Google’s Gemini assistant is getting a new trick to figure out what’s on your screen. The long‑teased Circle Screen option is now showing up for some users, which allows you to draw a circle around anything on your screen and send that exact area to Gemini for an instant analysis. Circle Screen makes things as easy as Circle to Search but brings the results into an AI conversation rather than a traditional search page.
How Circle Screen Works for On-Screen Visual Queries
Swipe from the corner to activate Gemini, then circle, scribble, or tap on an area of your display—text in a photo, a product in a video, or math problems in your workbook, and more. Gemini takes just the portion you’ve highlighted and starts a thread, allowing follow‑ups that read something like: “What brand is this jacket?”, “Break down this chart,” or “Find me cheaper alternatives.” And since the query resides within Gemini, you can tweak the request, vet your choices, or get a step‑by‑step comparison before starting over.
- How Circle Screen Works for On-Screen Visual Queries
- Early Availability and Supported Devices for the Rollout
- Why Google Is Merging Visual Search Into Gemini
- What It Means for Circle to Search and Google Lens
- Privacy and Practical Considerations When Sharing Screens
- The Bottom Line on Gemini’s New Circle Screen Rollout
The process is almost, but not quite, the opposite of Circle to Search, featuring one crucial difference: activation. Circle Screen is a control on the Gemini overlay (corner swipe), and Circle to Search integrates a long‑press on the home handle. For those already living in Gemini, it’s frictionless and keeps visual queries contained within the same assistant.
Early Availability and Supported Devices for the Rollout
Users are reporting they’re already seeing Circle Screen live on certain Android devices, including at least one new Samsung device. Others, including some Pixel owners, have not noticed anything yet. This pattern indicates a server‑side rollout, possibly limited by accounts, regions, and app versions. If you’re interested, make sure the Google app, Play Services, and of course Gemini itself are up to date, and then test whether calling Gemini with the corner‑based gesture will trigger these new overlay tools.
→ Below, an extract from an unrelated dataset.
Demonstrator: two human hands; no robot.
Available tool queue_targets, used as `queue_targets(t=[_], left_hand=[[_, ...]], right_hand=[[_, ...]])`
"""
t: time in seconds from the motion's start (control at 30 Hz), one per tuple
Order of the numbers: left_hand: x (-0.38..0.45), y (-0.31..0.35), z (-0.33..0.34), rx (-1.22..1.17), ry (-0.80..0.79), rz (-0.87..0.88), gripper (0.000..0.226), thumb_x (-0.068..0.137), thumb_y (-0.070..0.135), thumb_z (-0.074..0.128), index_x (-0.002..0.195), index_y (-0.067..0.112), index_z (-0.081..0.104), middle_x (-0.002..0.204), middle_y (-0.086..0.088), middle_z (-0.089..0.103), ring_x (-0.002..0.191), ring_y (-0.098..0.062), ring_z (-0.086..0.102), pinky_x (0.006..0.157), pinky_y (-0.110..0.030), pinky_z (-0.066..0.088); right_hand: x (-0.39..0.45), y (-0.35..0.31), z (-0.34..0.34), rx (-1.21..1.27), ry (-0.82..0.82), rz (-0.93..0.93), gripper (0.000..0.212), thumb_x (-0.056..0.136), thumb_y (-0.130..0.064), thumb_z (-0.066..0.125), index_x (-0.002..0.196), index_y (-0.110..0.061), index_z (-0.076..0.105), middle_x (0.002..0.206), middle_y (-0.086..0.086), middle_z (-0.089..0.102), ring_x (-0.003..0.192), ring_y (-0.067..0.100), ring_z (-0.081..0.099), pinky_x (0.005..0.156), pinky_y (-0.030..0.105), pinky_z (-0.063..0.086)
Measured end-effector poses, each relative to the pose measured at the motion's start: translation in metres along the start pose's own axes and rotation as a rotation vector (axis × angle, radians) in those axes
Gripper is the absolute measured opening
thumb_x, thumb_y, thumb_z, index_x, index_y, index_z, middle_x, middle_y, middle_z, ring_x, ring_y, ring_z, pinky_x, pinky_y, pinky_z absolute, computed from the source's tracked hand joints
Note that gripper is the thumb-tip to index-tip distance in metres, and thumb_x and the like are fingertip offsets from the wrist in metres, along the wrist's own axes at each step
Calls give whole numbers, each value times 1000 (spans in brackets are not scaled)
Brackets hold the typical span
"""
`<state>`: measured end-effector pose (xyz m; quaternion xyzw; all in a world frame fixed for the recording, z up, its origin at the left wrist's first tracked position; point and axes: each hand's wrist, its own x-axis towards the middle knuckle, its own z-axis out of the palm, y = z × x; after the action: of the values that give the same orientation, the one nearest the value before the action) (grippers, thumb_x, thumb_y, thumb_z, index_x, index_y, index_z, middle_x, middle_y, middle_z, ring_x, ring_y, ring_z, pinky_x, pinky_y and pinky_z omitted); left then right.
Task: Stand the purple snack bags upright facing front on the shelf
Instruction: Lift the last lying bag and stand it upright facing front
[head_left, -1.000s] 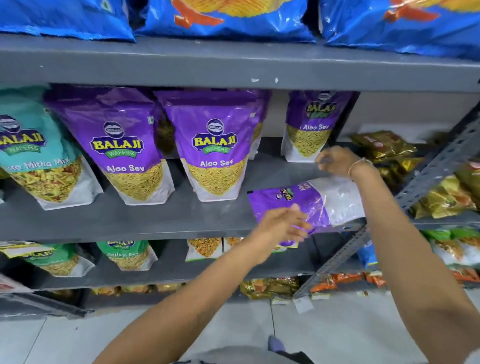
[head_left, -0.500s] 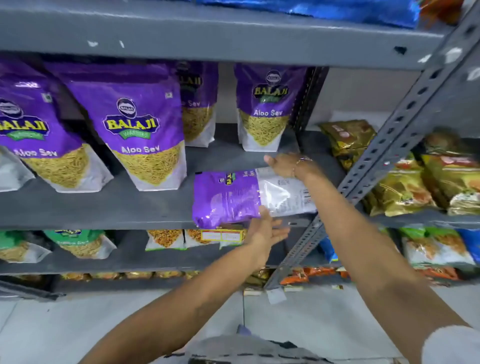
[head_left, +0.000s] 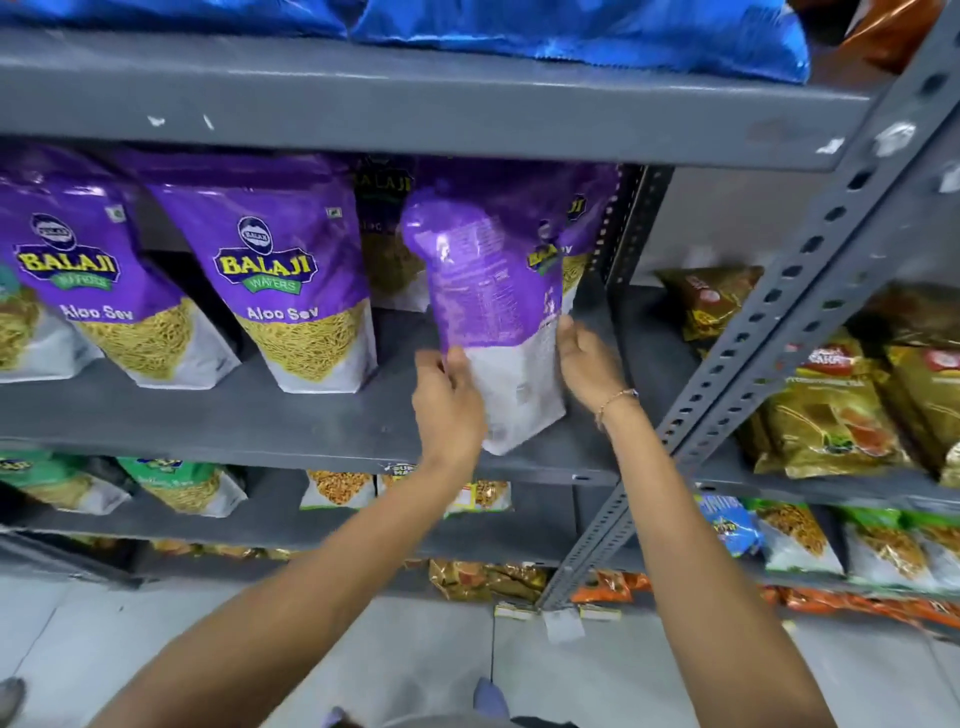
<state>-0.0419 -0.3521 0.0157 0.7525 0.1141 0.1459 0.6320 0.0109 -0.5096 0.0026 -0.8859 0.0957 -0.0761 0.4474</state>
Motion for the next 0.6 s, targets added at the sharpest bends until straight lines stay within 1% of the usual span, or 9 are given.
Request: queue_targets(t=[0.1, 0.2, 0.27, 0.33, 0.4, 0.43, 0.47, 0.5, 0.6], left_hand=[[48, 2, 2, -12, -38, 91, 25, 98, 28, 38, 75, 21, 34, 60, 8, 36, 52, -2, 38, 57, -29, 25], [88, 1, 1, 78, -84, 179, 21, 99, 22, 36, 81, 13, 33, 63, 8, 33, 57, -8, 34, 64, -30, 29], [106, -7, -1, 180, -102, 219, 14, 100, 18, 35, 89, 10, 35, 67, 9, 37, 64, -10, 37, 67, -28, 32], [117, -18, 1, 160, -153, 122, 11, 100, 14, 31, 99, 6, 40, 71, 3, 45, 70, -15, 44, 70, -26, 36], [112, -27, -3, 53, -137, 9, 25, 100, 0, 17, 109, 0, 41, 85, -11, 54, 79, -22, 52, 78, -30, 43], [113, -33, -6, 135, -190, 68, 31, 98, -5, 15, 116, -1, 40, 96, -11, 55, 87, -20, 54, 83, -22, 45], [109, -36, -9, 95, -234, 74, 29, 97, -4, 24, 122, -1, 40, 103, -8, 53, 93, -15, 53, 85, -13, 43], [101, -36, -10, 67, -231, 144, 31, 95, 0, 37, 127, 0, 40, 108, -6, 52, 97, -12, 53, 87, -11, 42], [79, -44, -13, 54, -121, 154, 41, 88, 1, 50, 128, 3, 41, 114, -9, 52, 104, -24, 55, 93, -36, 47]], right_hand=[[0, -14, 18, 117, 154, -37, 43, 101, -29, 26, 107, 2, 54, 116, 27, 61, 107, 39, 55, 70, 33, 27], [9, -23, 35, 199, 214, -58, 38, 101, -26, 28, 107, 2, 53, 111, 27, 62, 102, 40, 55, 61, 27, 20], [14, -22, 45, 244, 165, -52, 36, 101, -29, 29, 110, -2, 51, 106, 21, 63, 100, 37, 56, 66, 26, 26], [17, -16, 54, 240, 64, -36, 35, 100, -33, 31, 115, -6, 48, 99, 11, 61, 99, 33, 58, 72, 30, 36], [16, -6, 59, 257, -32, -41, 35, 98, -31, 39, 123, -7, 44, 102, 3, 60, 101, 27, 59, 80, 33, 44], [15, -3, 59, 299, -70, -44, 36, 97, -26, 44, 127, -6, 41, 109, 3, 60, 104, 22, 59, 86, 33, 46], [16, 0, 60, 342, -94, -43, 39, 95, -20, 49, 130, -6, 39, 117, 5, 59, 109, 18, 57, 91, 31, 46], [17, 1, 58, 379, -99, -38, 43, 93, -13, 52, 132, -5, 36, 125, 8, 56, 113, 15, 55, 95, 29, 45], [29, 0, 54, 420, -104, -27, 59, 84, 6, 54, 137, -9, 30, 136, 6, 49, 123, 17, 48, 105, 32, 40]])
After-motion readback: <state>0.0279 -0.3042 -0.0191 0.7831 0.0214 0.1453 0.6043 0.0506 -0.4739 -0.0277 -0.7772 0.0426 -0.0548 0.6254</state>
Like top‑level Gemini and Assistant functionality, your mileage with availability of this feature may vary based on feature flags and language settings. Company‑managed phones could face delays when administrators disable things like screen capture and AI assistants.
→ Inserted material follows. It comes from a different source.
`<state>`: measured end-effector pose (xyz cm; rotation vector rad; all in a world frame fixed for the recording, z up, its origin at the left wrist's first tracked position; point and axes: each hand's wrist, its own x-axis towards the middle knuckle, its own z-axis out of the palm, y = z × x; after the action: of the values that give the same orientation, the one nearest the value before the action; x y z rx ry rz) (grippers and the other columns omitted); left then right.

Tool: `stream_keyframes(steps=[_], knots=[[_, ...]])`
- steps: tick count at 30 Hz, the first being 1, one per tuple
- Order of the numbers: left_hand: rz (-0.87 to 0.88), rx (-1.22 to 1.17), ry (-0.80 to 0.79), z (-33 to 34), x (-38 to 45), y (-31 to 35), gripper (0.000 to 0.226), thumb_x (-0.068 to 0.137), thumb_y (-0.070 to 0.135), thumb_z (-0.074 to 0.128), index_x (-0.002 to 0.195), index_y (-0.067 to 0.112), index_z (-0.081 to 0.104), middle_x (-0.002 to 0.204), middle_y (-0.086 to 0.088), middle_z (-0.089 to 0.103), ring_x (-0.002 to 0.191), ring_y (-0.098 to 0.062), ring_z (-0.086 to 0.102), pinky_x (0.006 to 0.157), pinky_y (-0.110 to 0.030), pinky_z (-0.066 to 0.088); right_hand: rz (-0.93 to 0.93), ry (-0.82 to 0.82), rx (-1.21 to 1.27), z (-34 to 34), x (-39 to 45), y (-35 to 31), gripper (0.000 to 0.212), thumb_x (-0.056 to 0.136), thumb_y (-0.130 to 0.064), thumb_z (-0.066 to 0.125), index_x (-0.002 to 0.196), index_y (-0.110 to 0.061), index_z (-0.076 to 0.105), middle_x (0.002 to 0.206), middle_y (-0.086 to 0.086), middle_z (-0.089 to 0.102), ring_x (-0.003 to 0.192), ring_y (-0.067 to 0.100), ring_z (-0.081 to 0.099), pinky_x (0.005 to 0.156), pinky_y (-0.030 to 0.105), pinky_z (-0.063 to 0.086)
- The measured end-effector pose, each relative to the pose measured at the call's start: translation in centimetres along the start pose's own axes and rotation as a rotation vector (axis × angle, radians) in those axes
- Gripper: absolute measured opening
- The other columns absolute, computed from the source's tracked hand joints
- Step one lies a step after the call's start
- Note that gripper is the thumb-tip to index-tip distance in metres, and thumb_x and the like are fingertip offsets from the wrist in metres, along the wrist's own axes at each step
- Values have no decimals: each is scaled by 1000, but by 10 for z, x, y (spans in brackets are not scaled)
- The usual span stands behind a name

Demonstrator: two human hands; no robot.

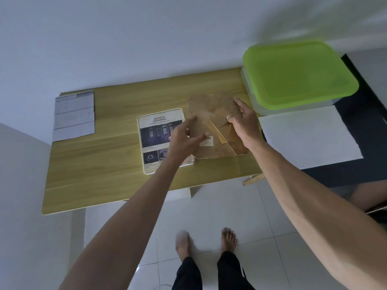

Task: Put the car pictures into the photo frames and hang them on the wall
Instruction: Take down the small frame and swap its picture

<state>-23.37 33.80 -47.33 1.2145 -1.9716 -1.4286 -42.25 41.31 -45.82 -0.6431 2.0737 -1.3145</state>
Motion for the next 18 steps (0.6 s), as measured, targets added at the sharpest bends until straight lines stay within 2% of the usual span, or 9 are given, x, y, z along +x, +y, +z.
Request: stream_keyframes(steps=[3, 5, 6, 10, 14, 18], knots=[[-78, -146, 38, 23, 9, 5, 78, 74, 8, 86, 144, 13, 53, 129, -4, 65, 106, -17, 69, 91, -37, 59, 34, 26, -1, -15, 4, 4, 76, 75, -9, 70, 146, -26, 52, 125, 0, 68, 102, 11, 67, 82, 22, 54], [-133, -180, 54, 35, 13, 4, 81, 73, 5, 85, 146, 14, 49, 130, -4, 65, 109, -17, 68, 93, -39, 58, 85, 27, -50, -24, 6, 8, 73, 76, -9, 73, 144, -28, 53, 102, 2, 69, 91, 15, 66, 81, 30, 52], [-152, -174, 61, 40, 14, 3, 84, 73, 5, 85, 148, 15, 47, 131, -4, 64, 110, -17, 67, 94, -39, 58, 97, 17, -74, -28, 7, 12, 72, 77, -9, 75, 143, -27, 54, 101, 2, 68, 92, 17, 66, 84, 32, 53], [-185, -26, 96, 57, 16, -3, 90, 73, 11, 86, 151, 18, 42, 132, -2, 60, 116, -20, 62, 100, -41, 53, 90, -40, -184, -31, 8, 29, 67, 77, -13, 81, 140, -18, 59, 130, 3, 66, 118, 17, 61, 102, 30, 48], [-196, 182, 87, 64, 19, -7, 88, 75, 19, 86, 151, 17, 42, 135, -11, 56, 124, -26, 53, 104, -38, 45, 116, -63, -299, -24, 16, 48, 73, 74, -23, 81, 143, -20, 56, 136, 4, 63, 124, 20, 59, 108, 36, 46], [-185, 389, 71, 71, 20, -3, 77, 81, 17, 80, 149, 18, 42, 132, -17, 50, 119, -33, 53, 100, -37, 44, 92, -26, -482, -15, 13, 58, 67, 84, -30, 74, 147, -25, 50, 140, 9, 55, 128, 27, 53, 108, 36, 44]])
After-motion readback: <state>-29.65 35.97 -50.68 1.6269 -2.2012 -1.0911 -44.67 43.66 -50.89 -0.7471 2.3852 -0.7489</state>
Why Google Is Merging Visual Search Into Gemini
Circle Screen is also part of a broader move away from one‑shot search results to multimodal conversational help. Rather than dump you on a web page after circling an item, Gemini can compare products, create summaries, translate on‑screen text, or outline next steps—all in the same thread. That accords with Google working toward bigger‑picture models such as Gemini 1.5 that can process longer inputs and richer follow‑ups without losing the thread of the conversation.

It also reduces decision fatigue. Instead of opting for Lens, Circle to Search, or Gemini, Circle Screen condenses the flow into something that feels more appropriate, given how many users already open the assistant for everyday tasks such as writing emails and mapping out trips.
What It Means for Circle to Search and Google Lens
Do not expect Circle to Search or Google Lens to disappear. Circle to Search is heavily used on the latest flagships and mid‑range devices, proving its worth for quick identification and purchasing searches. The company has also indicated that it will bring Circle to Search to more than 100 million devices and that Lens still handles billions of visual queries every month.
The Circle Screen doesn’t copy so much as reframe those tools. It’s a portal into Gemini’s conversational engine, where follow‑up reasoning, comparisons, and creative requests shine. And for many of those people, this will be the difference between a one‑time answer and an AI that helps get their job done.
Privacy and Practical Considerations When Sharing Screens
Circle on: When you circle a selection of the screen, the assistant takes a cropped image or partial screenshot and submits it to Gemini for review. Processing can occur on the device or in the cloud, depending on settings and model selection. The crop mitigates exposure if sensitive details are visible in another part of the screen, but the best way is to hide notifications or private content up front before sharing. Screen region sharing can be disabled completely in organizations with strong data ownership policies.
The Bottom Line on Gemini’s New Circle Screen Rollout
Circle Screen is the clearest indication yet that Google wants visual search to exist inside of Gemini. It’s not available to everyone yet, but early sightings suggest it is rolling out widely. If you’re a Circler and you use Search, be on the lookout—you might find yourself circling your screen and continuing the conversation directly inside of Gemini in short order.